The Environmental Protection Agency (EPA) is introducing additional measures to monitor air quality in Letterkenny amid a spike in pollution levels. installing diffusion tubes at various locations around the town in a bid to pinpoint areas where there are high levels of sulphur dioxide and fine particulate matter which comes from the domestic burning of solid fuels, in particular smoky coal.
Poor air quality leads to 1,300 deaths per year so it is quite significant. The regular intake of smog and particulate matter can pose health risks for humans. An increased occurrence of these pollutants from world metropolises such as Beijing and Los Angeles is widely known.
But even in Ireland, it is not uncommon for the limits in terms of pollutant values to be exceeded, which means that the issue of air pollution in large cities is becoming more and more of a problem. Fine dust pollution is also increasing indoors. The questions arise as to what smog and particulate matter are, how they are formed and, above all, what the consequences are and how one can protect oneself from them.
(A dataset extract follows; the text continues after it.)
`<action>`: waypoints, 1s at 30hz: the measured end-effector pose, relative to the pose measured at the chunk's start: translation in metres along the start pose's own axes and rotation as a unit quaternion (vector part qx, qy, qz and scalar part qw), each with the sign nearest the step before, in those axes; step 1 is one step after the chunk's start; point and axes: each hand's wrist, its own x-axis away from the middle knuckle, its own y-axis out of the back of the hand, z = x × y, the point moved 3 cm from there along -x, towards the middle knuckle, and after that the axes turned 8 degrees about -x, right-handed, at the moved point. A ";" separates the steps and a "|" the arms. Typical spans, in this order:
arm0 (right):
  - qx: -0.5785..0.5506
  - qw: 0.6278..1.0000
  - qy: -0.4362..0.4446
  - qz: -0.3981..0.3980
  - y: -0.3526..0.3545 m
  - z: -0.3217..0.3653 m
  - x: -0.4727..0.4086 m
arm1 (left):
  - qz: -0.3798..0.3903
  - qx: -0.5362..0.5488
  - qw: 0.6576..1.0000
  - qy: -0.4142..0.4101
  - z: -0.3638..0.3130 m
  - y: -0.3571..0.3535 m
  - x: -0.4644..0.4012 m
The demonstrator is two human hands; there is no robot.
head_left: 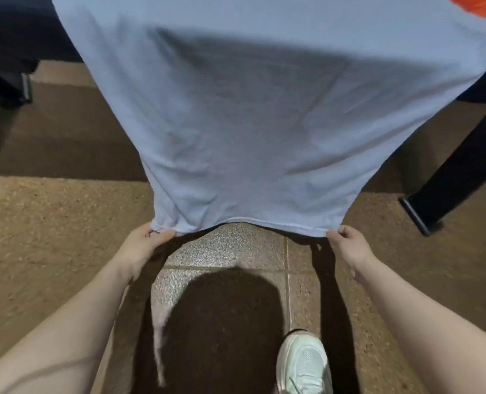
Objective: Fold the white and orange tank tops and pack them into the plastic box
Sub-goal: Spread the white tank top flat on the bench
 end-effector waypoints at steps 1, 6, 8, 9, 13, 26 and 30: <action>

The effects of air pollution can be very different. A high level of smog also means an increased risk of taking in fine dust, since smog and fine dust are related. Particles with a size of 5-10 microns can enter the bronchi through the nasopharynx. Smaller particles with a diameter of 3 micrometres already reach the bronchioles and alveoli. Ultrafine dust particles even penetrate the lung tissue. There they can only be removed with great difficulty or not at all.